Floci UI is preparing for its first public release. Until 0.1.0 is released, only the master branch receives security fixes.

Do not report suspected vulnerabilities in public issues, discussions, or pull requests.

Use GitHub private vulnerability reporting when it is available for this repository. If private reporting is not visible, open a GitHub security advisory request through the repository security tab or contact a maintainer through a private channel already available to you.

Include:

• Affected version, branch, or commit.
• Operating system.
• Steps to reproduce.
• Impact and whether local secrets, local emulator data, or host access could be affected.
• Any logs, screenshots, or proof-of-concept code that can be shared privately.

• Maintainers aim to acknowledge complete reports within 7 calendar days.
• Maintainers aim to provide an initial triage result within 14 calendar days.
• Fix timing depends on severity, reproducibility, and maintainer availability.

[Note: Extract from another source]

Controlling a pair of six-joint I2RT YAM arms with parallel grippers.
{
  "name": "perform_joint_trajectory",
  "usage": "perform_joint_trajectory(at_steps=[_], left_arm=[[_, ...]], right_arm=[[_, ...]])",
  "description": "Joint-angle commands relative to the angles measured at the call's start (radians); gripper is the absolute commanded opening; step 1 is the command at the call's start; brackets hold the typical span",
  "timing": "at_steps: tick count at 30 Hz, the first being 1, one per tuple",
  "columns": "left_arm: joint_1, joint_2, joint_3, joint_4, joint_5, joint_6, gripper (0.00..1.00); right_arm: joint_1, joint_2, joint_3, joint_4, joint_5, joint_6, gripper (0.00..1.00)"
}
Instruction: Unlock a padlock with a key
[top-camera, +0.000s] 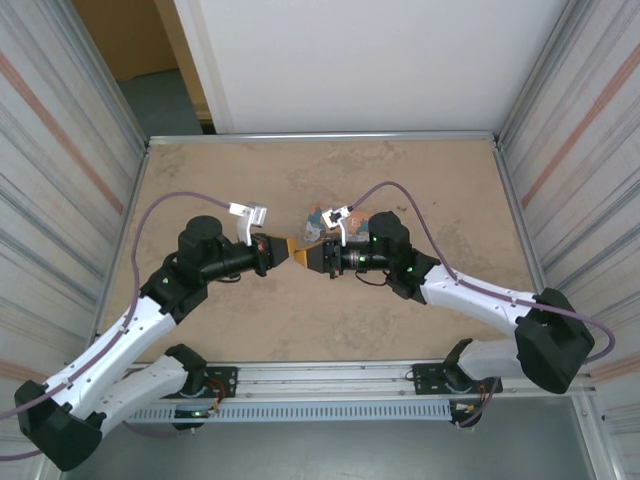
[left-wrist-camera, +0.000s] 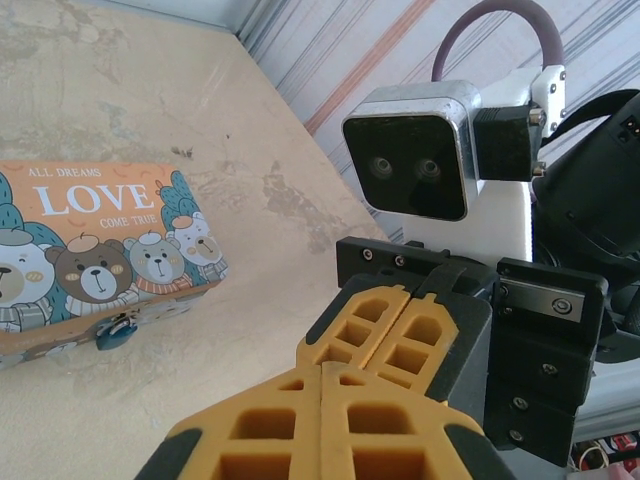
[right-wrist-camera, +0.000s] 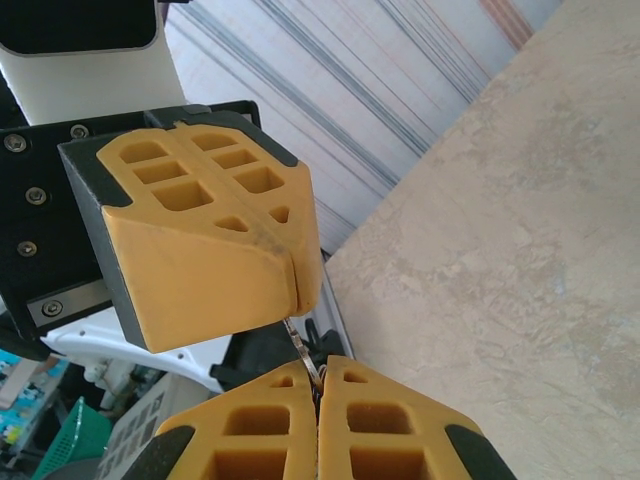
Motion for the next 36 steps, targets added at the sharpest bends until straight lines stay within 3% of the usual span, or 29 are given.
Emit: perform_joint_trajectory(at_steps=[1,5,9,16,21,28,36], left_arm=[[-0.001,-0.008,0.0,0.026,-0.01,-0.004,0.15],[0.0,-0.024,0.001,0.009,-0.049,-0.006,0.41],[-0.001,-0.037,-0.004,-0.022,-0.092,0.0,0.53],[-0.004,0.004,-0.025,-0.048,-0.124,0.008,0.57],[-0.044,0.097,-0.015,-0.049,-0.176,0.022,0.58],[-0.06,0.293,-0.021,0.066,-0.158,-0.095,0.61],[-0.059,0.462,-0.037,0.199,-0.147,-0.189,0.69]], right_arm=[[-0.014,-0.042,-0.008,-0.058,0.042,-0.04,0.0],[-0.026,-0.067,-0.009,-0.16,0.079,-0.09,0.0],[-0.043,-0.094,-0.007,-0.294,0.135,-0.158,0.0],[-0.155,-0.167,-0.038,-0.515,0.252,-0.189,0.0],[-0.266,-0.197,-0.076,-0.601,0.225,-0.215,0.0],[-0.448,-0.128,-0.107,-0.503,0.046,-0.212,0.0],[-0.479,0.074,-0.049,-0.355,0.006,-0.187,0.0]])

These timelines are targets, not service-level guarantees.

In scope:

• Floci UI desktop app code in this repository.
• Endpoint validation and local emulator connection handling.
• Handling of local credentials used for emulator workflows.
• Build, packaging, and release scripts maintained in this repository.

Out of scope:

• Production AWS service behavior.
• Vulnerabilities in Floci itself unless Floci UI directly exposes or worsens the issue.
• Vulnerabilities requiring a malicious local machine administrator.
• Dependency vulnerabilities that do not affect reachable Floci UI behavior.

FLOCI_AWS_ENDPOINT_URL is intended for local emulator endpoints only. The app allows loopback hosts and local emulator aliases, then rejects remote hosts. Do not bypass this safety model without a reviewed design change.